Fix quoting logic for attribute values #339

ferdnyc · 2024-04-30T09:41:36Z

This started off as an effort to simply fix quoting for attribute values containing colons (#258), which was being hosed by the logic that recognizes ID values in the form foo:n as IDs with an optional port value.

That's what made me realize that the rules for quoting IDs and the rules for quoting attributes are totally different, and we shouldn't be trying to make them the same.

So, this PR breaks out quote_if_necessary() into two functions, quote_id_if_necessary() (which keeps the same logic as before), and quote_attr_if_necessary(), which is heavily biased towards quoting. It'll basically quote anything that isn't numeric, HTML, or already double-quoted. Simple string values like shape=box that used to be left unquoted will now be output as shape="box", because it's never wrong to do that. And it avoids a lot of problems.

I also removed the re.UNICODE flag from all the regexps, as in Python3 that's a tautology, and replaced a '"' + s + '"' with fr'"{s}"'. (Though that needn't have been a raw string, come to think of it.)

Three tests (only 3!!) had to be adjusted, so their expected values matched the new quoting rules.

Fixes #258

(Doesn't fix the other issues involving IDs, like #118)

Instead of quote_if_necessary() trying to be all things to all situations, split into quote_id_if_necessary(), which uses the same logic as before, and quote_attr_if_necessary(), which is heavily biased towards quoting, not doing so only if the value is numeric, HTML, or already double-quoted.

Adjust three expected strings to match the new quoting logic for attributes, which will quote strings far more often than before.

ferdnyc · 2024-04-30T09:49:55Z

Hmm. It seems GitHub has started running some macos:latest jobs on Apple Silicon machines, and Python for darwin-arm64 didn't show up until 3.8.10.

Python 3.7 is actually EOL as of 2023-06-27, so we could just drop it entirely.

(We could add in 3.13 as a replacement. It won't technically be out until October, but testing on the pre-release versions isn't the worst idea, to ensure compatibility.)

Also, fix some docstrings.

ferdnyc · 2024-04-30T19:27:42Z

Set to Draft state because I just noticed there's a full grammar for ID strings in the Graphviz docs, including regular expressions, which don't match ours. Seems like a good idea to make them match.

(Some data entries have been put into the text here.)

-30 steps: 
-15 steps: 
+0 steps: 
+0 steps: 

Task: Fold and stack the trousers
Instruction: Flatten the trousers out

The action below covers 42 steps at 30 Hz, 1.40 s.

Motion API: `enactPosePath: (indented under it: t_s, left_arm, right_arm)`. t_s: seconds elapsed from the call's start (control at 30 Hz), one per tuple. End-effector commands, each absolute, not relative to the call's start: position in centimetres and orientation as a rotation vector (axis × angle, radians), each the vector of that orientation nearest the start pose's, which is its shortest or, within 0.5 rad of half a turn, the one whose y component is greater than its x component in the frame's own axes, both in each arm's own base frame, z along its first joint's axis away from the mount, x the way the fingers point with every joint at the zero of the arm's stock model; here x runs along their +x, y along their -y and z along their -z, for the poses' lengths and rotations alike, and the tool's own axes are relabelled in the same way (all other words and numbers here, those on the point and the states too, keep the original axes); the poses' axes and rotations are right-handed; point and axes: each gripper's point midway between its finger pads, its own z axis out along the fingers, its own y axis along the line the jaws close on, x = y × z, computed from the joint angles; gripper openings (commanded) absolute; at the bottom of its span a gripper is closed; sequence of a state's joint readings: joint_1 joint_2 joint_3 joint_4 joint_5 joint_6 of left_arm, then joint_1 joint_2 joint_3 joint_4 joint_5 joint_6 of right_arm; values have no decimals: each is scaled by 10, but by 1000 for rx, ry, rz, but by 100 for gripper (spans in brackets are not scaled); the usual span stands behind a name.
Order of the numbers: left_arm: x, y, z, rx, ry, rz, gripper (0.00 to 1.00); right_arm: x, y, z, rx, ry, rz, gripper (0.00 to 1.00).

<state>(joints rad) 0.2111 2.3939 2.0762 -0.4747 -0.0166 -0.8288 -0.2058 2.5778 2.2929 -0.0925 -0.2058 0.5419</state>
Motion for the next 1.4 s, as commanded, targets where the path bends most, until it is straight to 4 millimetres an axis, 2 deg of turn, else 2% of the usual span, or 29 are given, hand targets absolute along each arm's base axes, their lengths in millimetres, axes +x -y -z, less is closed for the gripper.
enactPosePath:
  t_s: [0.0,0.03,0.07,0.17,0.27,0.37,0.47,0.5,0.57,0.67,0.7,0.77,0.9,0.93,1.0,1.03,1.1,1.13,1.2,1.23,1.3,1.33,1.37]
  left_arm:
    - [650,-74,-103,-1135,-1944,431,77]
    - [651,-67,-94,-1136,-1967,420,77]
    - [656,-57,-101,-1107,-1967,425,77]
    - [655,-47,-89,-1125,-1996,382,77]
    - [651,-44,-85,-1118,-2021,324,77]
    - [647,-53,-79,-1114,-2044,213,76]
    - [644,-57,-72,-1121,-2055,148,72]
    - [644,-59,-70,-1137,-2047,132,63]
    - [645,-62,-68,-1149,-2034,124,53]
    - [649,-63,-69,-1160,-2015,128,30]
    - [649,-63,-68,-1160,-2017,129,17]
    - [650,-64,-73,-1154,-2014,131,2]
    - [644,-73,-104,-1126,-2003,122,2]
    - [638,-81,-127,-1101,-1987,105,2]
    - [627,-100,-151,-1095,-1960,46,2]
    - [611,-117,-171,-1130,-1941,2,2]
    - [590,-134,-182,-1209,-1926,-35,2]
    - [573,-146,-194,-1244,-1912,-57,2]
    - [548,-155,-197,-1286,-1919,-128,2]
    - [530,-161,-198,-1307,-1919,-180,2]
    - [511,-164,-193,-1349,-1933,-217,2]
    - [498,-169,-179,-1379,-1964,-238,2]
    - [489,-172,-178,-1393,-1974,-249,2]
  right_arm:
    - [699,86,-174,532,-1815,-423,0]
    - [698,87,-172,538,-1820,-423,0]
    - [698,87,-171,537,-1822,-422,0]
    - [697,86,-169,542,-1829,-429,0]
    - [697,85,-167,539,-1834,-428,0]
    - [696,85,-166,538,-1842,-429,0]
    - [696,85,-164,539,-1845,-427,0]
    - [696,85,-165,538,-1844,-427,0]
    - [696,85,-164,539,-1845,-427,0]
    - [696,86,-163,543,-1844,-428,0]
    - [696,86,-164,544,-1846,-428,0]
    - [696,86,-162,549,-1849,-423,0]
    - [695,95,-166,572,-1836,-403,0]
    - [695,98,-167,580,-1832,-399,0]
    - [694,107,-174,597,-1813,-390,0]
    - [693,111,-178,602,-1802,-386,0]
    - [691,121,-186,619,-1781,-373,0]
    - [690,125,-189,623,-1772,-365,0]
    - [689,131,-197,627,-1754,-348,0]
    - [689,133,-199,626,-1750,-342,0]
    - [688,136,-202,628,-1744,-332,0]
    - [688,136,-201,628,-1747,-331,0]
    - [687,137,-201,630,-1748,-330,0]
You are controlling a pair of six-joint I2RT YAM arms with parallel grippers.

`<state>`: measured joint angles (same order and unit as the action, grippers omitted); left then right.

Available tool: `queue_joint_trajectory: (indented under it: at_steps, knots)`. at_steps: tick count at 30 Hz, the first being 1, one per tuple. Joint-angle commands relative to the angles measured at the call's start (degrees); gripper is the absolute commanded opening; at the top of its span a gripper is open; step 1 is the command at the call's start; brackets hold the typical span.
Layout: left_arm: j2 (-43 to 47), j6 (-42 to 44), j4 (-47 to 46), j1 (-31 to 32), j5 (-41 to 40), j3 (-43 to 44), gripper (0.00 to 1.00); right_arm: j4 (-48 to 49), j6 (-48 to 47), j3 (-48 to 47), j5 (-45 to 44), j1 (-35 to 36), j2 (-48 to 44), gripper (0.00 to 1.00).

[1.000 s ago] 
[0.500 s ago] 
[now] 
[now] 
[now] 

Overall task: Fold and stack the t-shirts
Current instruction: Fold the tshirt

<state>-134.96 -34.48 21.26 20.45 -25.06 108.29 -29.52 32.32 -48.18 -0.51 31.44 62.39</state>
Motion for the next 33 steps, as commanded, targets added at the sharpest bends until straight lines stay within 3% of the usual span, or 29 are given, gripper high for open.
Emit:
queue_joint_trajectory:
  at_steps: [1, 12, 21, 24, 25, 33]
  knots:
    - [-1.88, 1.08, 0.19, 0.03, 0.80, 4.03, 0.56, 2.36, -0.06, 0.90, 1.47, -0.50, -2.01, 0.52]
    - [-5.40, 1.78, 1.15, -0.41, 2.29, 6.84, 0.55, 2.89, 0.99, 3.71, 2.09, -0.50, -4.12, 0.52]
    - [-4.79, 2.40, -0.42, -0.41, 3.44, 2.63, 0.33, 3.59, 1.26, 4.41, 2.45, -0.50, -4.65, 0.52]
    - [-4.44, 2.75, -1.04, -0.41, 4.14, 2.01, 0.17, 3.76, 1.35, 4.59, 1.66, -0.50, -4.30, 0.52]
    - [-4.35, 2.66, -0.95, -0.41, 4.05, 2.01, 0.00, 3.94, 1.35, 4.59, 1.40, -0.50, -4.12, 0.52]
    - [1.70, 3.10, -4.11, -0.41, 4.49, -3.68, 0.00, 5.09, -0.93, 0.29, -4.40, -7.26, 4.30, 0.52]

ferdnyc · 2024-04-30T23:59:22Z

So, turns out I was mostly right. The distinction isn't between attribute values and IDs, but between IDs, and node_IDs when they're used to define nodes or edges.

All attribute values are IDs, in their grammar, but only the node_id in a node_stmt¹ or on either side of an edge_stmt can have ports and compass directions. So, the magic logic we've been using to detect :-separated ID values should only apply to node IDs. For any other type of ID, colons are just another reason to double-quote.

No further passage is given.